Key to making headway in understanding how genes and their products allow and facilitate the parasitic lifestyle are methods for transgenic analysis. While such methods have existed for the model nematode Caenorhabditis elegans for 30 years, achieving this for parasitic nematodes has proved much harder. Work with Strongyloides has led the way, driven by James Lok, who here reviews this work (Lok et al. 2016).

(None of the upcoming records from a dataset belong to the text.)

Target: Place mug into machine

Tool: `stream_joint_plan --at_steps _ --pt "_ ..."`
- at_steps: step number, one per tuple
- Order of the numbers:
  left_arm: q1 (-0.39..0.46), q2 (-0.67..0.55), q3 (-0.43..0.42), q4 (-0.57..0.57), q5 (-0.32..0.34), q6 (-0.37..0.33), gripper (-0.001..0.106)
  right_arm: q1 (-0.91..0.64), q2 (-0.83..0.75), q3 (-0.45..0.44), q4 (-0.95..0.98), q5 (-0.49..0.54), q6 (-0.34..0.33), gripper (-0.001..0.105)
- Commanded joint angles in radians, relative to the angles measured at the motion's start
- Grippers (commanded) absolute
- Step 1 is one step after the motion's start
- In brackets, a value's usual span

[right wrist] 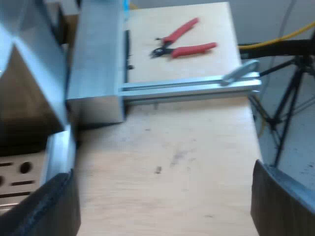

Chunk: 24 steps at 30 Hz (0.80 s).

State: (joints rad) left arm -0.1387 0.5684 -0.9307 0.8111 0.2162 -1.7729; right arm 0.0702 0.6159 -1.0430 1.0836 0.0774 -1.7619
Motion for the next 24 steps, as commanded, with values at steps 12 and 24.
stream_joint_plan --at_steps 12,24 --pt "0.003 -0.216 -0.009 0.089 -0.043 -0.011 0.082 -0.075 -0.319 0.079 0.027 -0.015 -0.032 0.072" --pt "0.003 -0.555 -0.006 0.242 -0.049 0.001 0.082 -0.075 -0.670 0.079 0.065 -0.015 -0.037 0.072"
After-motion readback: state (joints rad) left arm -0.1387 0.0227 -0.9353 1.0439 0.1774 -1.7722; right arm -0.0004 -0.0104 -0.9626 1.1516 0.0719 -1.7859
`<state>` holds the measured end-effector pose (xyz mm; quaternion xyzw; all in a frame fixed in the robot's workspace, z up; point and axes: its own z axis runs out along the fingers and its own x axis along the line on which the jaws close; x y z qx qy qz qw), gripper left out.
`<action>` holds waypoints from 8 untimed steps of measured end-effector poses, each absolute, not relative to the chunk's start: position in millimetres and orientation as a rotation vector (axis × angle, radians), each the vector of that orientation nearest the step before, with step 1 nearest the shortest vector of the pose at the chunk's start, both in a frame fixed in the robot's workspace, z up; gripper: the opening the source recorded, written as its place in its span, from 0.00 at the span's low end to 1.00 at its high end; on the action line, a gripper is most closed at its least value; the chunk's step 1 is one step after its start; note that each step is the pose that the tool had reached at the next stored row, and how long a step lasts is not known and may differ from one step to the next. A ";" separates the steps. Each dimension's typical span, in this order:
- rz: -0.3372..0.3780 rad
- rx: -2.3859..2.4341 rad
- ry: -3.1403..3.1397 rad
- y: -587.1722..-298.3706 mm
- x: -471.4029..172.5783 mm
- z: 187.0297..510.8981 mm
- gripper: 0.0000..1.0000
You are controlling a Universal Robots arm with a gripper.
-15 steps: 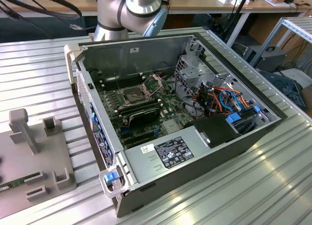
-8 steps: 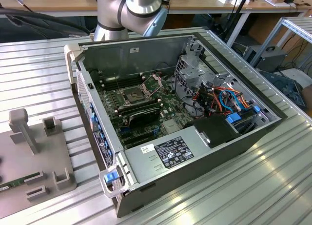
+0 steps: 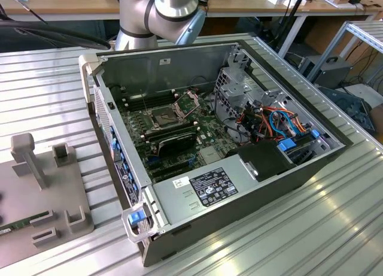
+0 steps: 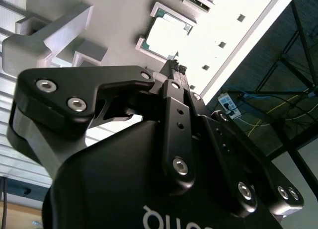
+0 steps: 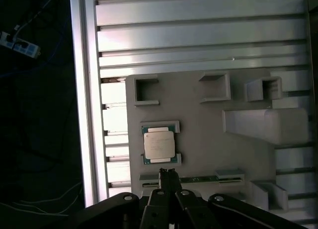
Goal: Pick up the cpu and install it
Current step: 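Reach for the cpu, then pick up the cpu and move it towards the insertion slot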
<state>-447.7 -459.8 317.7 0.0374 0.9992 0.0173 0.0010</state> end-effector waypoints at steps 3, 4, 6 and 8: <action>0.054 0.117 3.137 -459.8 -447.7 317.5 0.11; 0.054 0.117 3.137 -459.8 -447.7 317.4 0.11; 0.054 0.118 3.137 -459.7 -447.7 317.3 0.11; 0.054 0.117 3.137 -459.8 -447.7 317.3 0.11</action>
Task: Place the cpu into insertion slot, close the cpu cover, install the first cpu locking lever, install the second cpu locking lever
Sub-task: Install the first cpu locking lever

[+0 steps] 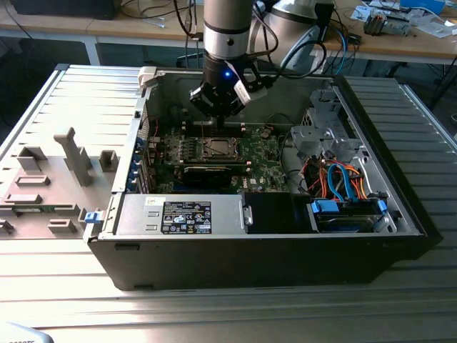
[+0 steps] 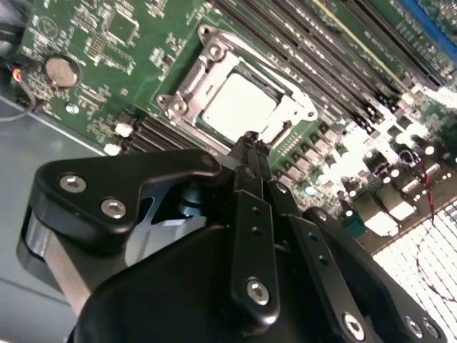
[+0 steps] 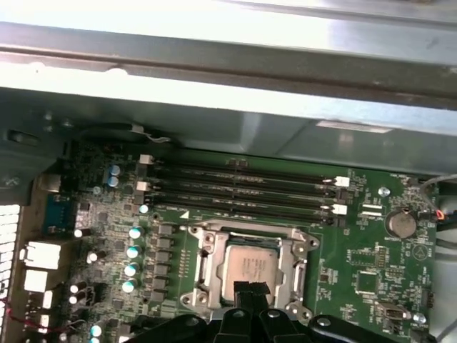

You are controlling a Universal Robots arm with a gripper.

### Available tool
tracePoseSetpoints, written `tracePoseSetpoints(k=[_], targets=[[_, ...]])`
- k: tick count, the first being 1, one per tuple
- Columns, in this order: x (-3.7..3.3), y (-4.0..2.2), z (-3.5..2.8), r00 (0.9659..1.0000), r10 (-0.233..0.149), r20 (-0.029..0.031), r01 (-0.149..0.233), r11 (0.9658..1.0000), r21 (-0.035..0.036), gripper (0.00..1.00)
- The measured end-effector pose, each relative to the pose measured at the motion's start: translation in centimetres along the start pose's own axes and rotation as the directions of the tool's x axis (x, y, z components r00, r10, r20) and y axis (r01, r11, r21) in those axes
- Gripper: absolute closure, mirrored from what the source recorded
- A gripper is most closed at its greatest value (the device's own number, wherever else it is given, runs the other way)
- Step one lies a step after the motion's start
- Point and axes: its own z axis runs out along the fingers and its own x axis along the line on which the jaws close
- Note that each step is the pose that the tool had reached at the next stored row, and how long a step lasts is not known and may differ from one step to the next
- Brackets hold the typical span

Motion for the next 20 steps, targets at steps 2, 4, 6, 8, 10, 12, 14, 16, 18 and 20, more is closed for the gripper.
tracePoseSetpoints(k=[2,4,6,8,10,12,14,16,18,20], targets=[[0.61,0.07,0.00,1.0000,0.000,0.0020,0.000,1.0000,0.0003,0.89],[1.35,0.16,0.01,1.0000,0.000,0.0039,0.000,1.0000,0.0004,0.89],[1.92,0.22,0.01,1.0000,0.000,0.0051,0.000,1.0000,0.0006,0.89],[2.57,0.29,0.02,1.0000,0.000,0.0062,0.000,1.0000,0.0007,0.89],[3.26,0.38,0.02,1.0000,0.000,0.0071,0.000,1.0000,0.0008,0.89],[3.84,0.47,0.03,1.0000,0.000,0.0077,0.000,1.0000,0.0009,0.89],[4.32,0.57,0.03,1.0000,0.001,0.0080,-0.001,1.0000,0.0009,0.89],[4.89,0.85,0.04,1.0000,0.001,0.0083,-0.001,1.0000,0.0010,0.89],[5.24,1.38,0.06,1.0000,0.002,0.0090,-0.002,1.0000,0.0011,0.89],[5.21,1.75,0.01,1.0000,0.001,0.0093,-0.001,1.0000,0.0011,0.89]])
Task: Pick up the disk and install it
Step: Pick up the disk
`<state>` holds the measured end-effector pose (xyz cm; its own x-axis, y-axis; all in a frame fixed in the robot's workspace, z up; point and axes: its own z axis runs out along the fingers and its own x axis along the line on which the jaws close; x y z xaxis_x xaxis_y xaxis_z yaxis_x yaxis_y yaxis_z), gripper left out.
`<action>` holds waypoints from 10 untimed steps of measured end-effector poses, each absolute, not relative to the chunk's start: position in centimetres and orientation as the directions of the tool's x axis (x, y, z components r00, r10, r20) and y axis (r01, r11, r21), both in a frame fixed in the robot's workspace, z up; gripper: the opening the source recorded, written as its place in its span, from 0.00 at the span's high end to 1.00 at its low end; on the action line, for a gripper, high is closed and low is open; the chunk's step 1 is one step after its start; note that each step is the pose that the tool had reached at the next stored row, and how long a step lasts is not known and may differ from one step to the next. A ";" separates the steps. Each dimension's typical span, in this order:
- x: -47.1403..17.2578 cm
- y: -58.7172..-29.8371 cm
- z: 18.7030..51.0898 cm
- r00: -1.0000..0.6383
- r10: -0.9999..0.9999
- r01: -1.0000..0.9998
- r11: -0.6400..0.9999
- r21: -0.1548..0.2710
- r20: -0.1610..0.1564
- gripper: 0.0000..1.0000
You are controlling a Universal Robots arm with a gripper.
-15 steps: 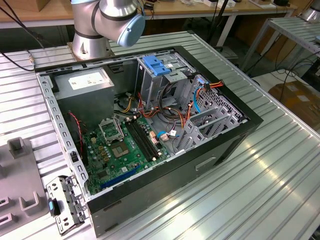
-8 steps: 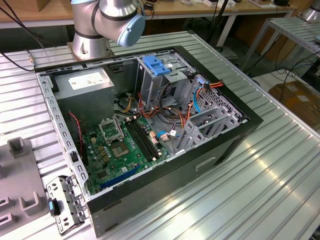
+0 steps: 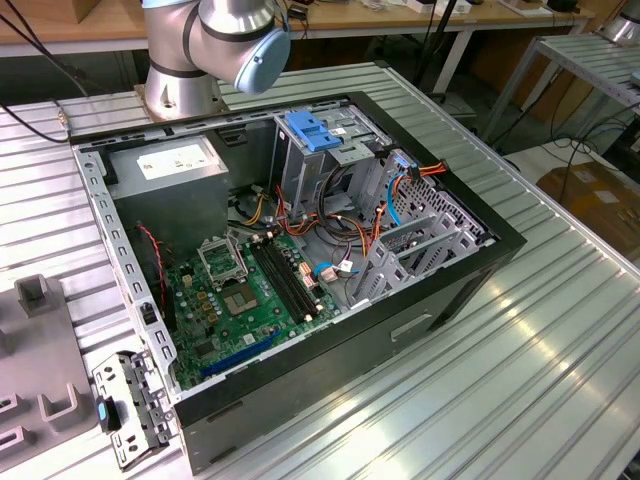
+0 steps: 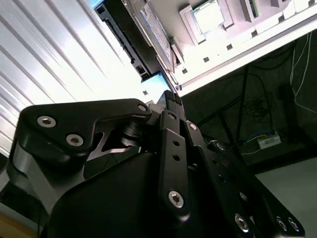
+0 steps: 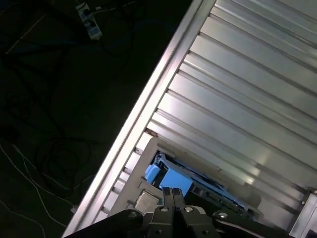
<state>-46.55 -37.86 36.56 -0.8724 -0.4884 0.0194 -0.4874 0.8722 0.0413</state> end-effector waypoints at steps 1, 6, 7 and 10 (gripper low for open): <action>-46.6 -37.9 36.6 -0.866 -0.500 -0.499 0.866 0.041 0.019 0.89; -46.6 -37.9 36.6 -0.816 -0.578 -0.577 0.816 0.041 0.019 0.89; -46.6 -37.9 36.6 -0.807 -0.590 -0.589 0.807 0.041 0.019 0.89; -46.6 -37.9 36.6 -0.770 -0.638 -0.637 0.770 0.041 0.019 0.89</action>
<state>-46.55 -37.86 36.57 -0.7702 -0.6376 0.0194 -0.6365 0.7701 0.0413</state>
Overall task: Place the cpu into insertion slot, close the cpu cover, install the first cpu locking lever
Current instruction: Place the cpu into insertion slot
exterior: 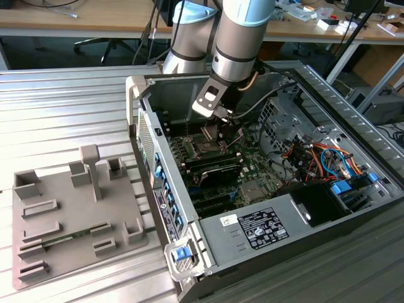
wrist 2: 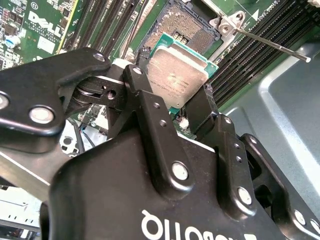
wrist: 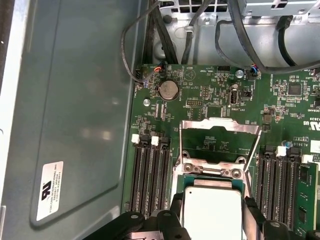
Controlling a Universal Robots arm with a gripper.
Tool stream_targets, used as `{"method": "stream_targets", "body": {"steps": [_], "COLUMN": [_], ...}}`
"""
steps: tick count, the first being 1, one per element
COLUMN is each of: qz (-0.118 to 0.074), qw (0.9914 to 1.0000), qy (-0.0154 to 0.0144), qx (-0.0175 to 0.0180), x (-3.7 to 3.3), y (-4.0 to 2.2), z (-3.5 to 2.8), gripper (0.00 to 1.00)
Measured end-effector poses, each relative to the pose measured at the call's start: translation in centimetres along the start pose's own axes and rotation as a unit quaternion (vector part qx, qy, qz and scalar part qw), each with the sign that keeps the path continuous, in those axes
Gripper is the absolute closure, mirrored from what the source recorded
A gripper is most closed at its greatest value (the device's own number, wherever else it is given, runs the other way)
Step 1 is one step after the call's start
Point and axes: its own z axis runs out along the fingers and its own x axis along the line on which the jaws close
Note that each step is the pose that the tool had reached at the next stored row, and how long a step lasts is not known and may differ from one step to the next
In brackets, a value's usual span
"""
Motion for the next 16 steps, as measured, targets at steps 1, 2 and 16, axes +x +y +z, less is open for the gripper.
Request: {"method": "stream_targets", "body": {"steps": [1,2,16], "qz": [0.0,0.0,0.0], "qw": [1.0,1.0,1.0], "qy": [0.0,0.0,0.0], "qx": [0.0,0.0,0.0], "x": [0.0,0.0,0.0], "y": [-0.01,-0.02,-0.08], "z": [0.02,0.05,0.44], "gripper": [0.45,0.45,0.45]}}
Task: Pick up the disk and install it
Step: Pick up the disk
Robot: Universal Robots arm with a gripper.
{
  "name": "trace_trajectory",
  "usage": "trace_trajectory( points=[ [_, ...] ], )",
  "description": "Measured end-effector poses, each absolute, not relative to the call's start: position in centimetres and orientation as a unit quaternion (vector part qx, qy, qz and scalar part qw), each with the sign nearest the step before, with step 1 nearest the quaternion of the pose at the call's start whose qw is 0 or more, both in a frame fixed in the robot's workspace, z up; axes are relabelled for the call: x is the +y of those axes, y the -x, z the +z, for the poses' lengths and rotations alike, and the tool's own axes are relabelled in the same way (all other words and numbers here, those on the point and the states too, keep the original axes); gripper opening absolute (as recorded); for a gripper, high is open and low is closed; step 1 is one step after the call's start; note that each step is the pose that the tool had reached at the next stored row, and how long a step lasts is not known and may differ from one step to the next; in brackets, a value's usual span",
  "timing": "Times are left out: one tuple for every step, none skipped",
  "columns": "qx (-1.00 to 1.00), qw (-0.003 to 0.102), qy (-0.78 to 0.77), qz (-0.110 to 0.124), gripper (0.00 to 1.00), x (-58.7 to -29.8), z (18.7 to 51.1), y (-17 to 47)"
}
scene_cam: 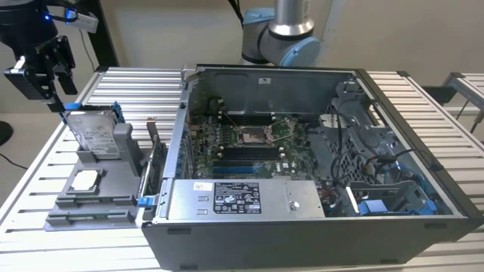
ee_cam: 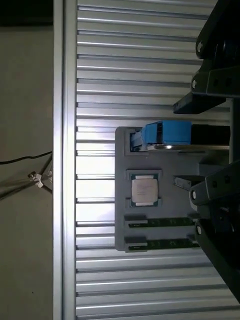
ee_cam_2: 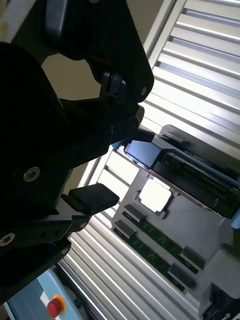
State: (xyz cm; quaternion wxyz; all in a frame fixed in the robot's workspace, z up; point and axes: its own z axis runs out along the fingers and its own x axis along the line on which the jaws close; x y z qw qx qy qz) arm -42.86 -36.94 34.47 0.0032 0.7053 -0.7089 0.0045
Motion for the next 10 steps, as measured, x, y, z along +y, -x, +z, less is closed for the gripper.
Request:
trace_trajectory(
  points=[
    [-0.708, 0.003, -0.706, 0.005, 1.0, -36.9, 34.3, 42.9],
    [-0.708, 0.003, -0.706, 0.005, 1.0, -36.9, 34.1, 42.9],
    [-0.708, 0.003, -0.707, 0.005, 1.0, -36.9, 33.9, 42.9],
    [-0.707, 0.003, -0.707, 0.005, 1.0, -36.9, 33.8, 42.9],
    [-0.707, 0.003, -0.707, 0.005, 1.0, -36.9, 33.6, 42.9],
    [-0.706, 0.003, -0.708, 0.005, 1.0, -36.9, 33.4, 42.9],
    [-0.706, 0.003, -0.708, 0.005, 1.0, -36.9, 33.2, 42.9],
    [-0.706, 0.003, -0.709, 0.005, 1.0, -36.9, 33.0, 42.9],
    [-0.705, 0.003, -0.709, 0.005, 1.0, -36.9, 32.8, 42.9],
    [-0.704, 0.003, -0.71, 0.005, 1.0, -36.9, 32.7, 42.9]
  ],
)
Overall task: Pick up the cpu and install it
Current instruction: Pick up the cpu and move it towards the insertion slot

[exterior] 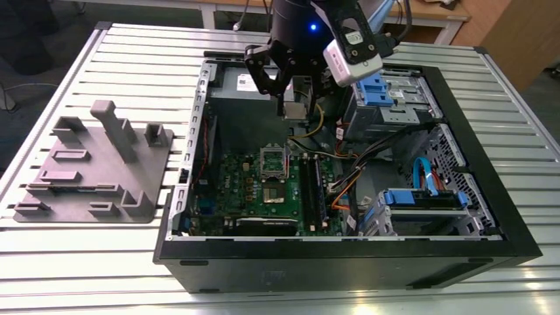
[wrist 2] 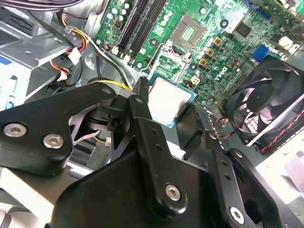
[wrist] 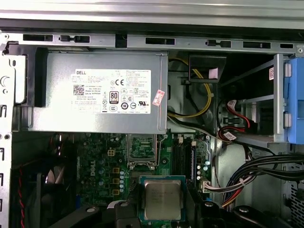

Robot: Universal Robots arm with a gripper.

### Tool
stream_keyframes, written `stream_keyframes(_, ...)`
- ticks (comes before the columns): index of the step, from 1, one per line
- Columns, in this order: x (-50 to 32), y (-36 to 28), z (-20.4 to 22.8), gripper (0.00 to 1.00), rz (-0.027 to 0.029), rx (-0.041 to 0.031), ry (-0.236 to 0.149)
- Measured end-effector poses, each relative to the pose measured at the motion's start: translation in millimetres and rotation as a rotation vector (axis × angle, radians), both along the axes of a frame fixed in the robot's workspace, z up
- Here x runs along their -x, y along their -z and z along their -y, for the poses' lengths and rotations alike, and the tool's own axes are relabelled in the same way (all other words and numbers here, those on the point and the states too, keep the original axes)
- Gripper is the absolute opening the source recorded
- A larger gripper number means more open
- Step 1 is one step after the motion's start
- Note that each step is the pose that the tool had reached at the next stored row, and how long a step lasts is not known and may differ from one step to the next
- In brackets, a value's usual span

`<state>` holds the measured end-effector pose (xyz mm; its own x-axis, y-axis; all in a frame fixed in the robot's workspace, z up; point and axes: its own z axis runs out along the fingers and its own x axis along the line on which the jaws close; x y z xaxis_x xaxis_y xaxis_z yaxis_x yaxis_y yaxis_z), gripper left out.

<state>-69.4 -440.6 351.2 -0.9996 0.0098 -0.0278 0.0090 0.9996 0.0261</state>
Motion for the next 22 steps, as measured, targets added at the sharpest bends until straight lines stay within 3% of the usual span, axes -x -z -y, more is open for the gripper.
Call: stream_keyframes(22,0.0,1.5,0.2,0.47,-0.0001,0.0145,0.0)
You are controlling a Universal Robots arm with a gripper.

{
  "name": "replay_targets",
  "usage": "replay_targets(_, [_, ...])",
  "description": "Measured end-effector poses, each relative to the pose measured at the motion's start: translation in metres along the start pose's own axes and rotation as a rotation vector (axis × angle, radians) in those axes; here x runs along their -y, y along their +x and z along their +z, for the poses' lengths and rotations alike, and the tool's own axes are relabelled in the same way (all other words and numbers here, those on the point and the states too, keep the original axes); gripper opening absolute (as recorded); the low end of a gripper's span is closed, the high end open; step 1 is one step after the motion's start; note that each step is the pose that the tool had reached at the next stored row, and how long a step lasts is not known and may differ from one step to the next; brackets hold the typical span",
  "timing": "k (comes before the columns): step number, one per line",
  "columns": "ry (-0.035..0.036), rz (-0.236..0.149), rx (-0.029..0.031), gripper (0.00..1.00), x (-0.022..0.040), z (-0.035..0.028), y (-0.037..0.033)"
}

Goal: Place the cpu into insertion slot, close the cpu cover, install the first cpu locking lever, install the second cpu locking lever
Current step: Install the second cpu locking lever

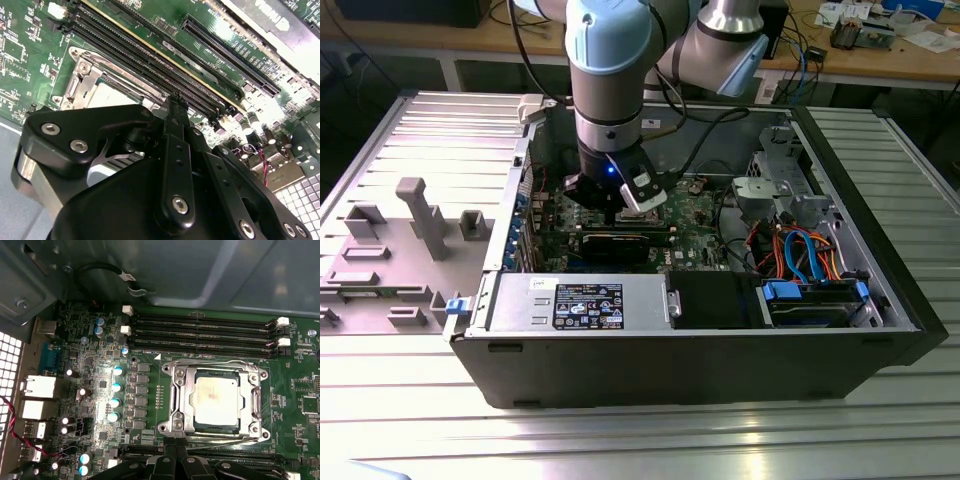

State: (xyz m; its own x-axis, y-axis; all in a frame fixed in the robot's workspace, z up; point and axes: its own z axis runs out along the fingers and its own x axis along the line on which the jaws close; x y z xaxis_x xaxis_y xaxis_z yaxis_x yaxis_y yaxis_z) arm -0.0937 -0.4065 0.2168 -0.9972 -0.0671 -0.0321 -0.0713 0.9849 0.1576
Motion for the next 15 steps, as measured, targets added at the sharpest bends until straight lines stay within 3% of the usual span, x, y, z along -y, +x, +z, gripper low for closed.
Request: replay_targets(15, [-0.0044, 0.000, 0.0004, 0.11, 0.0003, 0.0015, 0.0008])
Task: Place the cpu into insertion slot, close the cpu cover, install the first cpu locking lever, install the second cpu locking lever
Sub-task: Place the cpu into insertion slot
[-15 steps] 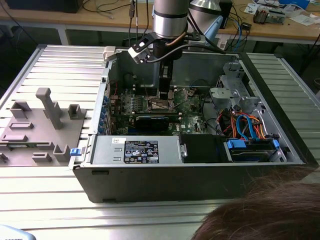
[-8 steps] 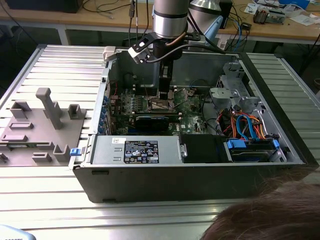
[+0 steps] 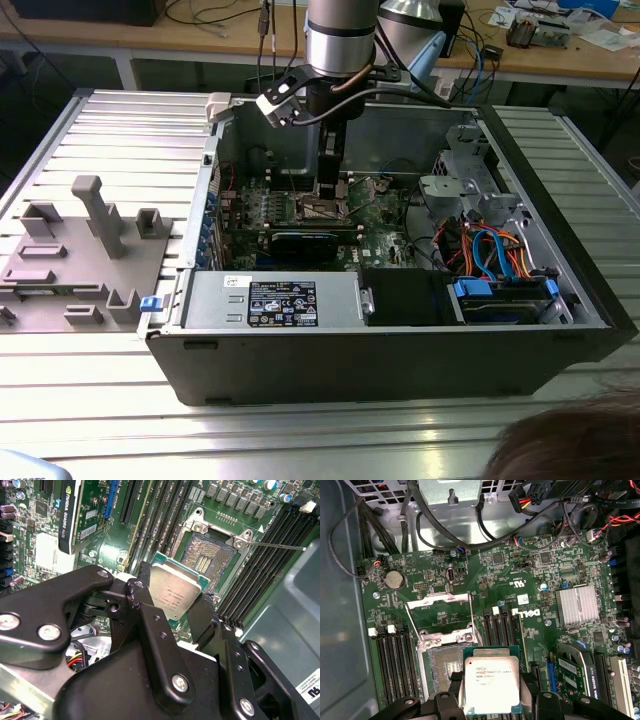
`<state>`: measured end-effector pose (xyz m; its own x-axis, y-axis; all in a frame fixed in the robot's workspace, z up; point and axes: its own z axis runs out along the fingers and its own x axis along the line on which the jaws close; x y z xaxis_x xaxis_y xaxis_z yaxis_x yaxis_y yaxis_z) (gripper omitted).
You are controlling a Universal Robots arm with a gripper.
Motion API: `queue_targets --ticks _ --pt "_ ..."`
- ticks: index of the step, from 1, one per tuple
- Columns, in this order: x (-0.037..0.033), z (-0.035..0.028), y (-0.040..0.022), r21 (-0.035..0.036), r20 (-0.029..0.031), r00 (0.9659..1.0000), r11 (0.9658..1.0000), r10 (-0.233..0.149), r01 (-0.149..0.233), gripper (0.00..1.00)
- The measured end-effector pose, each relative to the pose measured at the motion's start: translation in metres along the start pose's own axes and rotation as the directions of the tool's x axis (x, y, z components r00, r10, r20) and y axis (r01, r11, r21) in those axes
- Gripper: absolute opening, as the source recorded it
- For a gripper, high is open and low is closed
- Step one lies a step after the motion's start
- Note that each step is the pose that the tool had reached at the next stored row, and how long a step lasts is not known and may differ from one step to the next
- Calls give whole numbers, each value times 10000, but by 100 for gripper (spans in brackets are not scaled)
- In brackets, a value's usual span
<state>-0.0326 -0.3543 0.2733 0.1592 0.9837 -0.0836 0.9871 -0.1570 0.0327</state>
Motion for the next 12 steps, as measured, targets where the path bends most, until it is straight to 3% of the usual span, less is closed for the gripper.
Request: queue_targets --ticks 12 --pt "0 2 0 5 2 10000 10000 56 -56 54"
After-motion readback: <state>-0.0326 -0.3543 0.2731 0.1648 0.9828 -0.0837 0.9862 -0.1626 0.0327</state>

Transgenesis of Strongyloides has been considerably harder to achieve than in C. elegans, both because Strongyloides silences introduced constructs, and because it is rather fragile when being injected. But these methods are now well established. Methods for genome editing are clearly moving apace, especially with CRISPR/Cas9 methods: here is presented the first proof-of-principle of this in Strongyloides (Lok et al. 2016).

All told, in under a century and a half we have moved from discovering a curious worm infecting soldiers in the far East, then finding other species in a wide variety of hosts, eventually unpicking its complex life cycle, whose genetics and immunological interactions with its hosts we now understand. The recent genome analyses of this parasite now bring us full circle as we are poised to ask with a growing armamentarium of tools – what does it take to be a parasitic nematode?